Supplied records Start Marker
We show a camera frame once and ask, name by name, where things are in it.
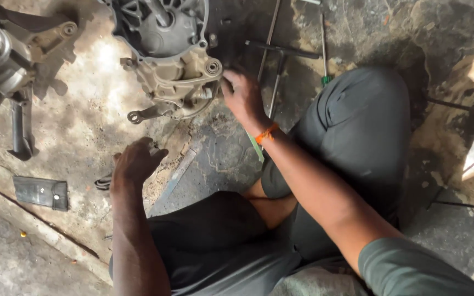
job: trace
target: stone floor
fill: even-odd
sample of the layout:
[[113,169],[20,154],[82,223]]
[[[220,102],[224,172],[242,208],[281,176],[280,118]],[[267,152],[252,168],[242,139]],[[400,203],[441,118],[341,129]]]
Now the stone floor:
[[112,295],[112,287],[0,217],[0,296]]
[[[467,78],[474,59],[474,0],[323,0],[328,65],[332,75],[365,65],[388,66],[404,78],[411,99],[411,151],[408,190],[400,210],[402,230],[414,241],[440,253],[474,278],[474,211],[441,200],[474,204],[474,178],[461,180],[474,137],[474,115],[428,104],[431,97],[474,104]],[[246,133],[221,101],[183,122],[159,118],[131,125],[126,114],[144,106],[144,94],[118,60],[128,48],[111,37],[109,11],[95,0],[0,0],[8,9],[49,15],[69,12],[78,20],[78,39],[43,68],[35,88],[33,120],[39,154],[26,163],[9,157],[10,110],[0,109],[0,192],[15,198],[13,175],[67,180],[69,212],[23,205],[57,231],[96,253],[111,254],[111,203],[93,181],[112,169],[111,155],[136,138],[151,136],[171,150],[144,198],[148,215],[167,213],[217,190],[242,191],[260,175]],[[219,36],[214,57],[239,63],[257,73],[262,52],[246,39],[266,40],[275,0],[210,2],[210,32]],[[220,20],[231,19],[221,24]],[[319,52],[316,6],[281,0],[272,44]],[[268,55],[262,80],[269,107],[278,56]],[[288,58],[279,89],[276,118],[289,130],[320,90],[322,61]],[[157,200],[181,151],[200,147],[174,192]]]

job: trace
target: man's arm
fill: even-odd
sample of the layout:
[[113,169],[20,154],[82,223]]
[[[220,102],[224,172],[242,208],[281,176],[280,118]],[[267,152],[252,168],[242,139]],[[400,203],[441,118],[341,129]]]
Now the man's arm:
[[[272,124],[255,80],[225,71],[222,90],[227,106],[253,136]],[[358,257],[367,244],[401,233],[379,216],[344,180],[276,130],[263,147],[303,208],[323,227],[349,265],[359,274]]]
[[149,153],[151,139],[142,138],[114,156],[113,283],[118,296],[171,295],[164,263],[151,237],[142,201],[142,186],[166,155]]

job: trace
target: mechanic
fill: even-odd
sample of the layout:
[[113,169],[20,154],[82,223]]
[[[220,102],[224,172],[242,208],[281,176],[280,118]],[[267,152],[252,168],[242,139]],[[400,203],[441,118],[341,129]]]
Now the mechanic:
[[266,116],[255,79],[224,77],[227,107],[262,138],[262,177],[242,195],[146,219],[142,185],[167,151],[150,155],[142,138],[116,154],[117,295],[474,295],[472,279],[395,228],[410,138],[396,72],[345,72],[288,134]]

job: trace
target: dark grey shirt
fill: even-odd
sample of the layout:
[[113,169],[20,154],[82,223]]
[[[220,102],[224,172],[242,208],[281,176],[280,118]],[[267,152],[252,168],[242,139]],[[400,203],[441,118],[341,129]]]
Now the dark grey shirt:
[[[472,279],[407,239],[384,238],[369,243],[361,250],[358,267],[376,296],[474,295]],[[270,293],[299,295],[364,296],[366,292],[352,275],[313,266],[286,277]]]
Supplied records End Marker
Supplied records Start Marker
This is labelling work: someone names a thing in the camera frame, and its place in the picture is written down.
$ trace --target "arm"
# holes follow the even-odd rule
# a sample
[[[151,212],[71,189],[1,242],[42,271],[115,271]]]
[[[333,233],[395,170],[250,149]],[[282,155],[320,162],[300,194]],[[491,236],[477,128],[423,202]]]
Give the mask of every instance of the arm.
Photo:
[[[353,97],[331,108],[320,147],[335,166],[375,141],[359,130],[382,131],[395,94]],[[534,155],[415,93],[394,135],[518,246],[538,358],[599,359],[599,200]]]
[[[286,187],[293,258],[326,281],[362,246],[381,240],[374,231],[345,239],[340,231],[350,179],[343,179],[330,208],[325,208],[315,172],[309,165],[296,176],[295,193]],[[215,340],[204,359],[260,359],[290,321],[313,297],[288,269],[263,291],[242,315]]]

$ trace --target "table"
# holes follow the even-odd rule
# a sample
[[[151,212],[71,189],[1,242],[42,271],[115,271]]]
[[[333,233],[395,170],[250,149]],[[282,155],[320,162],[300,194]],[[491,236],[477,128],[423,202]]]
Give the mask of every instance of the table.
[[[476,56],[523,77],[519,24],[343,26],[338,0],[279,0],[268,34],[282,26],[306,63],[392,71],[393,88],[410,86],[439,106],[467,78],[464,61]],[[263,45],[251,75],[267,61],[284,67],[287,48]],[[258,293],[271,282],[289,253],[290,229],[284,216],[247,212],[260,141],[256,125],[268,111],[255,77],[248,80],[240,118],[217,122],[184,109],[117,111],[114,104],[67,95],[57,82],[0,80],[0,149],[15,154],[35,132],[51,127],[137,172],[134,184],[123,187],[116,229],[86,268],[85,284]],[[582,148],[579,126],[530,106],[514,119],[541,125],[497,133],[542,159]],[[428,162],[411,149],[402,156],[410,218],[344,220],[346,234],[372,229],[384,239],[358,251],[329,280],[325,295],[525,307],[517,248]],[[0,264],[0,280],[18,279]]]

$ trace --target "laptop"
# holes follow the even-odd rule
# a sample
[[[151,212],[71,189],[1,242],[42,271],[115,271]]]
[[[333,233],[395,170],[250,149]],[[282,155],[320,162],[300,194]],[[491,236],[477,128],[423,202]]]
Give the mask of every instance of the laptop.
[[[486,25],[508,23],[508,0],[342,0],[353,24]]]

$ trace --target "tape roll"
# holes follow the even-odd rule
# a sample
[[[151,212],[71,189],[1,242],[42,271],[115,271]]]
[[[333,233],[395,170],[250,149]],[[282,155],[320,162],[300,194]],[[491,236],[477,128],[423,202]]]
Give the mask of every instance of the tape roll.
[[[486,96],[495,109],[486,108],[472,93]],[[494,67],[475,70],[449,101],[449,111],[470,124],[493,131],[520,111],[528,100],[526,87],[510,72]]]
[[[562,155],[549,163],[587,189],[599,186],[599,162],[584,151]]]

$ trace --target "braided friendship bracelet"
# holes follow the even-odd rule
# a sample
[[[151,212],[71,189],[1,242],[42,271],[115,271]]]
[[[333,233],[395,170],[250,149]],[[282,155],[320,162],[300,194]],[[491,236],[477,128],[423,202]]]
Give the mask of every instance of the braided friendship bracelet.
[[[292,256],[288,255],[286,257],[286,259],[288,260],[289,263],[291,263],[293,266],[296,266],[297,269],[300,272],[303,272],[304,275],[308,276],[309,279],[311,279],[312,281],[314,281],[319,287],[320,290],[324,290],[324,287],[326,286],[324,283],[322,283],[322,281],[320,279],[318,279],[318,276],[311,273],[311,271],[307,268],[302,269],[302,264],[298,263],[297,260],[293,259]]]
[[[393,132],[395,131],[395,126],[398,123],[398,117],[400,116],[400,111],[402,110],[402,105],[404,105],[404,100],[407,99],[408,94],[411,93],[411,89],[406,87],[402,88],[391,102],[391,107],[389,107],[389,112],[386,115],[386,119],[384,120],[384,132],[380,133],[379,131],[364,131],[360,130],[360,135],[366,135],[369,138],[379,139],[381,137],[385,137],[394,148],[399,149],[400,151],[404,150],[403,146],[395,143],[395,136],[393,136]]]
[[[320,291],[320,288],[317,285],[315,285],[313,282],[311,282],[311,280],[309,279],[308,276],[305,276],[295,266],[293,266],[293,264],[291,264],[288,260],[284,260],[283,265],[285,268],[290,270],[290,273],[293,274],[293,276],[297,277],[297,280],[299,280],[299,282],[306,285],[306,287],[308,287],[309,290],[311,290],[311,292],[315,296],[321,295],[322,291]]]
Supplied records End Marker
Supplied records Start Marker
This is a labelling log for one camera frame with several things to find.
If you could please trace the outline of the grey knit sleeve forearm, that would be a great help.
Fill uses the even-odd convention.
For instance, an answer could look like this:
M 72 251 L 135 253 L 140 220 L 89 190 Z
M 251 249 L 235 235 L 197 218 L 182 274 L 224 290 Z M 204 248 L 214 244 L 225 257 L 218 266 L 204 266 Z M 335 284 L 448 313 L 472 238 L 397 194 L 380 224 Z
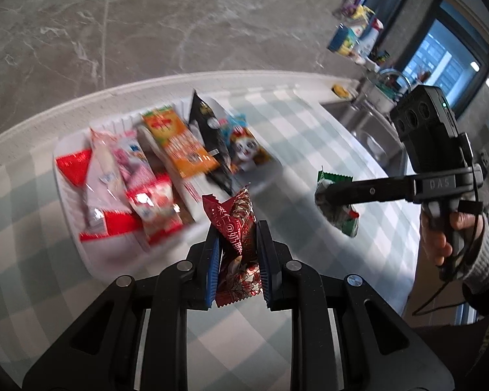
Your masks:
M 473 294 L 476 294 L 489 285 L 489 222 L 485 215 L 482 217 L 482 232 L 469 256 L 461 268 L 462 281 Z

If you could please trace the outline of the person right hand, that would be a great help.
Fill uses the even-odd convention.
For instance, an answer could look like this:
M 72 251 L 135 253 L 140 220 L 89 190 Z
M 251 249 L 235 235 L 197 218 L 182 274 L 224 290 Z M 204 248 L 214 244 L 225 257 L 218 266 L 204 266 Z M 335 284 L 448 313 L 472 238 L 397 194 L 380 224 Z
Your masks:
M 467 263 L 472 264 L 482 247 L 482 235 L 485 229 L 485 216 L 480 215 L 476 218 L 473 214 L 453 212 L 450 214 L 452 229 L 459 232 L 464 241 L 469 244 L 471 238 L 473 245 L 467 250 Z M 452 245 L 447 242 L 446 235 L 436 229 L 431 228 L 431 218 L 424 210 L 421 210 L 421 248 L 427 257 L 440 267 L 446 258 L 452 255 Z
Supplied records End Marker
■ Prompt
Every line above that holds the string "would" should be copied into the answer.

■ Finished exercise
If you could please trace the outline of the grey knit sleeve forearm, that would be a great help.
If you could please trace the outline of the person right hand, that would be a great help.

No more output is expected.